Return only the lines of the listing below that run from the line with "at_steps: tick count" through the line with "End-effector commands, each", both ends included, exactly as written.
◇ ◇ ◇ ◇ ◇ ◇ ◇
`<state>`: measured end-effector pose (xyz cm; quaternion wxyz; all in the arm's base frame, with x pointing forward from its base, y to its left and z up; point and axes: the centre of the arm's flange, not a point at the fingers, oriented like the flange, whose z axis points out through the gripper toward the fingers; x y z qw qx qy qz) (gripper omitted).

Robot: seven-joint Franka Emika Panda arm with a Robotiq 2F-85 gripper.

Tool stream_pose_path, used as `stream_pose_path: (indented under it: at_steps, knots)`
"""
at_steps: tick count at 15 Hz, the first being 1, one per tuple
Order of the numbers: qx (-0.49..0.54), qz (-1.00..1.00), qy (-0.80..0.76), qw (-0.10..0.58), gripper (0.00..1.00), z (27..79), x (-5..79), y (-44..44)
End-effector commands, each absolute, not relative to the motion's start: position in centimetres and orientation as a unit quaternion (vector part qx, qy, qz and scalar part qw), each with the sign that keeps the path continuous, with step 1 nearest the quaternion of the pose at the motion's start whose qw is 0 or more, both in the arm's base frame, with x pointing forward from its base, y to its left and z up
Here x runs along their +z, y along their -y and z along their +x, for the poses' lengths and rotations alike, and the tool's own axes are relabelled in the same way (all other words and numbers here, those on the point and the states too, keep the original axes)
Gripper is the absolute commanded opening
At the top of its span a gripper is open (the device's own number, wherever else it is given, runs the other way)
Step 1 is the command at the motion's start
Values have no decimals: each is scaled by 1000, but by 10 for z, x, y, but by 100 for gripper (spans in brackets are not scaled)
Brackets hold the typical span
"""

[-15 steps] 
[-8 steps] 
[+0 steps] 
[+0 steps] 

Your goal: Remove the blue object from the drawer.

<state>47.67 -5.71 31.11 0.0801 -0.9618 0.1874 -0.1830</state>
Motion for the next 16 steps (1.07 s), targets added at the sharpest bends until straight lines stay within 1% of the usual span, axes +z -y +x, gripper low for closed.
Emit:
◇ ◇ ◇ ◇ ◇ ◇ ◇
> [Written response]
at_steps: tick count at 15 Hz, the first being 1, one per tuple
Order of the numbers: qx (-0.49..0.54), qz (-1.00..1.00), qy (-0.80..0.76), qw (-0.10..0.58), gripper (0.00..1.00), z (27..79), x (-5..79), y (-44..44)
End-effector commands, each absolute, not relative to the motion's start: position in centimetres and orientation as a unit quaternion (vector part qx, qy, qz and scalar part qw), each with the sign that keeps the path continuous, with step 1 nearest the quaternion of the pose at the motion's start whose qw is 0 or more, both in the arm's base frame, with x pointing forward from its base, y to its left and z up

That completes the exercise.